In Table 2, the positive correlation coefficients are in italic and the negative correlation coefficients are in bold. By comparing the Fig. 12 and Table 2, expect Kolkata, all the other red-zone districts are having positive temperature correlation with COVID-19 cases. From the results, it is evident that for the Mumbai district, all the air pollutants are having negative correlation coefficient with a maximum for SO_X which is − 0.73162. The maximum value of the positive coefficient is for the dew point which is 0.775292. In other words, in Mumbai, as the dew point increases the confirmed cases are also increasing and the SO_X is decreasing with an increase in confirmed cases. For the Bengaluru district, all the air pollutants are having negative correlation coefficient along with humidity and dew point. Here the maximum negative correlation coefficient is obtained for PM₁₀ which is − 0.41196. In other words, in Bengaluru, as the confirmed cases increase the level of PM₁₀ is decreasing, and as the temperature increases the number of COVID-19 cases increases. For the Chennai district, air pollutants such as PM_2.5, PM₁₀, CO, and SO_X are having negative correlation coefficient out of which the maximum is for SO_X (− 0.53746). The other parameters such as O₃, NO_X, average temperature, average humidity, and dew point are having positive correlation coefficients out of which the maximum is for temperature. For the Hyderabad district, except for parameters such as PM_2.5, O₃, and average temperature, all the other parameters are having negative correlation coefficient out of which the maximum is for humidity which is − 0.28948. For the Kolkata district, all the parameters are having a negative correlation coefficient except for humidity and dew point.
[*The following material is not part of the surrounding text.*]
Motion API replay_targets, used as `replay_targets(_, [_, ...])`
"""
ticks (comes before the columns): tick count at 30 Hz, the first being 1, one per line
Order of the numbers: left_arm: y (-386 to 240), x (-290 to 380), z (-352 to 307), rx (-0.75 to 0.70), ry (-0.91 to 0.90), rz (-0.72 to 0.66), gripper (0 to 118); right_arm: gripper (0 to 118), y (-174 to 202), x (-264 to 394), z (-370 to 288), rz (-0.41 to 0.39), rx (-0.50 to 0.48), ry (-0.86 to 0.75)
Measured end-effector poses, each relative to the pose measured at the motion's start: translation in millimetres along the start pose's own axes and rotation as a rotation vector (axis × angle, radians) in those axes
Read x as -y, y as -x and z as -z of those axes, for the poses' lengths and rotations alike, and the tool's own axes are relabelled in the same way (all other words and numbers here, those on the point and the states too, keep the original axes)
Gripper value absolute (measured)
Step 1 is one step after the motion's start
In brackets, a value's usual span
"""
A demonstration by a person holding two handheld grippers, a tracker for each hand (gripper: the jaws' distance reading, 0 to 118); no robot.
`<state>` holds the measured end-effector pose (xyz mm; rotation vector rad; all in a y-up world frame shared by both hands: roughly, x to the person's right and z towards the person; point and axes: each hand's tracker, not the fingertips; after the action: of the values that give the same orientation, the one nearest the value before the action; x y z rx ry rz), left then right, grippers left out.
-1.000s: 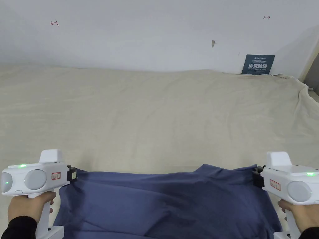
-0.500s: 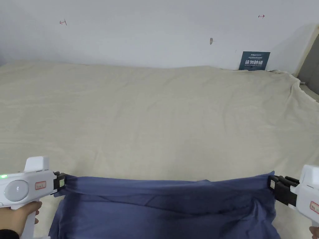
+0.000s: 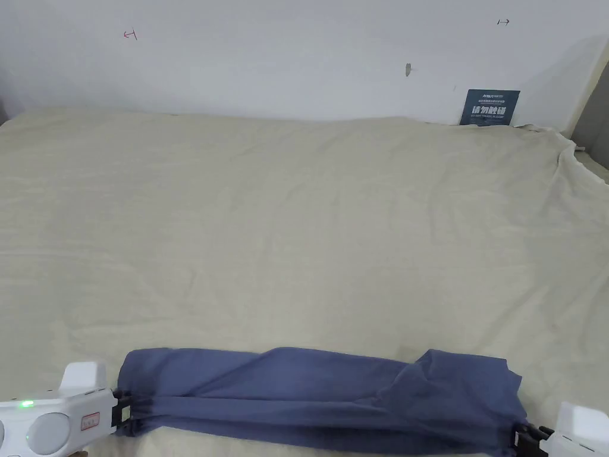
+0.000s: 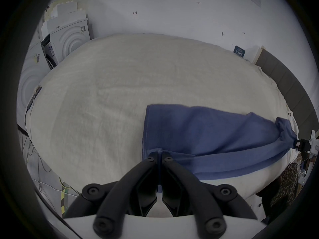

The maximum value of negative correlation is for PM_2.5. For New Delhi district, expect O₃ and average temperature all the other values are having negative correlation coefficient out of which humidity is having maximum value (− 0.57176).

The average temperature was found to be highly correlated with COVID-19 cases in Turkey [8]. Whereas from this study, it is clear that, there is no single parameter which is having a negative correlation coefficient for all the districts. A comparison of correlation results for temperature between [8] and the current study is shown Fig. 13. From Fig. 13, it is clear that the temperature is not having negative correlation in majority of the major cities of India. From this study, it is clear that, the guidelines to be formulated must be regional-specific rather than a nationwide framework under the current situation to convert these red-zones to orange and then to green.

Fig. 13

Comparison of temperature correlation coefficient of major cities of Turkey and India

This study may have a few limitations. The study results may not reflect the actual situation in the selected red-zones. In recent reports, it was found that people are traveling between districts due to various reasons. One among those is intra-state transportation to carry the essentials goods to maintain the supply chain. Therefore, without the knowledge of people traveling between these major cities, converting the red-zone to orange and then green is challenging.

4 Conclusion

Compared to other developed and developing countries, India, having the largest population has controlled the spread of the virus more effectively. However, it is still challenging for those red-zone districts which have a positive trend in confirmed cases in the current scenario which provides an alarming sign. In this study, the impact of air pollutants (such as PM_2.5, PM₁₀, Ozone, CO, SO_X and NO_X) and weather parameters (such as average temperature, average humidity, and dew point) from 14th March 2020 to 4th May 2020 on confirmed COVID-19 cased using data in India is presented. The results obtained show that the correlation coefficient is diverse for all the regions of India. Therefore, in the current situation, it is essential to have a decentralized control and guideline mechanism among the red-zone districts identified in India to convert those into orange and then green.